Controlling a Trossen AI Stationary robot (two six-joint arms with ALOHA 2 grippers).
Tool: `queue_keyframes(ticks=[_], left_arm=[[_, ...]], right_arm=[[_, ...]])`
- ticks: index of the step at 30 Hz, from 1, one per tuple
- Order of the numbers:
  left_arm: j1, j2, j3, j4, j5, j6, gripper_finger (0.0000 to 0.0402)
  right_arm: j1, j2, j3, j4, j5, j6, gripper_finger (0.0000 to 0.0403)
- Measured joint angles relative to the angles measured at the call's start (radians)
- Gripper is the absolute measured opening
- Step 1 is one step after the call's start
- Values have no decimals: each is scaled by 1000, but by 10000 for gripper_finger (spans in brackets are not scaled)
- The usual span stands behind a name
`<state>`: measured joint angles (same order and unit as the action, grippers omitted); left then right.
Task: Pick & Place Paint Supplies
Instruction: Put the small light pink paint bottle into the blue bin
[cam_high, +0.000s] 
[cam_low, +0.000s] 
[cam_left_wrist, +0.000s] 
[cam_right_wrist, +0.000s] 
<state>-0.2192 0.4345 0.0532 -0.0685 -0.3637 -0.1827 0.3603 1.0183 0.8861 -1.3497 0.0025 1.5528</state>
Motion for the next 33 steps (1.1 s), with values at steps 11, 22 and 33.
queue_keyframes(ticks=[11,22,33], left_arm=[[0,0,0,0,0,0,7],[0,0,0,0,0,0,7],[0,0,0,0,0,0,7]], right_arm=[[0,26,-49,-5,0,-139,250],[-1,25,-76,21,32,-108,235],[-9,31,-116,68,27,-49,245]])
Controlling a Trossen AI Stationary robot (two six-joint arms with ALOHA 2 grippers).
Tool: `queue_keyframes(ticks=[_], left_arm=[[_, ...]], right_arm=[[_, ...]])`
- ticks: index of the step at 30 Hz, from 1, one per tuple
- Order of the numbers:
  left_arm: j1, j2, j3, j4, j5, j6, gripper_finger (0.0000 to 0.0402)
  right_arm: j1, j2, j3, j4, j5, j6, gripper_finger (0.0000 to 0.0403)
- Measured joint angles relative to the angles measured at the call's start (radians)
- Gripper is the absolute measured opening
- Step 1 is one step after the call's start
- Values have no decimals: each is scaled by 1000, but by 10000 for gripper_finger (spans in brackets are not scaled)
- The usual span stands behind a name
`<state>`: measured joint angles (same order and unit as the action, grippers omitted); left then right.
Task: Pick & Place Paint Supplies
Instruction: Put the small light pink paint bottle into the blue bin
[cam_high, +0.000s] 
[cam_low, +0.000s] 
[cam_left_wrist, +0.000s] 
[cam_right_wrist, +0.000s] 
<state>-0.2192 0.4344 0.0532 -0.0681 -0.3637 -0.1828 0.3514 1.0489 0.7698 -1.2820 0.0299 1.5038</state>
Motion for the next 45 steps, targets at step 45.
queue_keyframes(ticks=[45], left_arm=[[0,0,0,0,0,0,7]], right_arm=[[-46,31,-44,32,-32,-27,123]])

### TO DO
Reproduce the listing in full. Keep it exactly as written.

### RESULT
Controlling a Trossen AI Stationary robot (two six-joint arms with ALOHA 2 grippers).
Tool: `queue_keyframes(ticks=[_], left_arm=[[_, ...]], right_arm=[[_, ...]])`
- ticks: index of the step at 30 Hz, from 1, one per tuple
- Order of the numbers:
  left_arm: j1, j2, j3, j4, j5, j6, gripper_finger (0.0000 to 0.0402)
  right_arm: j1, j2, j3, j4, j5, j6, gripper_finger (0.0000 to 0.0403)
- Measured joint angles relative to the angles measured at the call's start (radians)
- Gripper is the absolute measured opening
- Step 1 is one step after the call's start
- Values have no decimals: each is scaled by 1000, but by 10000 for gripper_finger (spans in brackets are not scaled)
- The usual span stands behind a name
`<state>`: measured joint angles (same order and unit as the action, grippers omitted); left then right.
Task: Pick & Place Paint Supplies
Instruction: Put the small light pink paint bottle into the blue bin
[cam_high, +0.000s] 
[cam_low, +0.000s] 
[cam_left_wrist, +0.000s] 
[cam_right_wrist, +0.000s] 
<state>-0.2192 0.4345 0.0532 -0.0685 -0.3637 -0.1827 0.3603 1.0183 0.8861 -1.3497 0.0025 1.5528</state>
Motion for the next 33 steps (1.1 s), with values at steps 11, 22 and 33.
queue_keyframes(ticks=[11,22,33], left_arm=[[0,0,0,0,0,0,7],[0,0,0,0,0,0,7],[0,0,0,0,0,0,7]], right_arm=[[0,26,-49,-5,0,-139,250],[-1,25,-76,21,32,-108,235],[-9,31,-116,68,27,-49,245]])
Controlling a Trossen AI Stationary robot (two six-joint arms with ALOHA 2 grippers).
Tool: `queue_keyframes(ticks=[_], left_arm=[[_, ...]], right_arm=[[_, ...]])`
- ticks: index of the step at 30 Hz, from 1, one per tuple
- Order of the numbers:
  left_arm: j1, j2, j3, j4, j5, j6, gripper_finger (0.0000 to 0.0402)
  right_arm: j1, j2, j3, j4, j5, j6, gripper_finger (0.0000 to 0.0403)
- Measured joint angles relative to the angles measured at the call's start (radians)
- Gripper is the absolute measured opening
- Step 1 is one step after the call's start
- Values have no decimals: each is scaled by 1000, but by 10000 for gripper_finger (spans in brackets are not scaled)
- The usual span stands behind a name
`<state>`: measured joint angles (same order and unit as the action, grippers omitted); left then right.
Task: Pick & Place Paint Supplies
Instruction: Put the small light pink paint bottle into the blue bin
[cam_high, +0.000s] 
[cam_low, +0.000s] 
[cam_left_wrist, +0.000s] 
[cam_right_wrist, +0.000s] 
<state>-0.2192 0.4344 0.0532 -0.0681 -0.3637 -0.1828 0.3514 1.0489 0.7698 -1.2820 0.0299 1.5038</state>
Motion for the next 45 steps, targets at step 45.
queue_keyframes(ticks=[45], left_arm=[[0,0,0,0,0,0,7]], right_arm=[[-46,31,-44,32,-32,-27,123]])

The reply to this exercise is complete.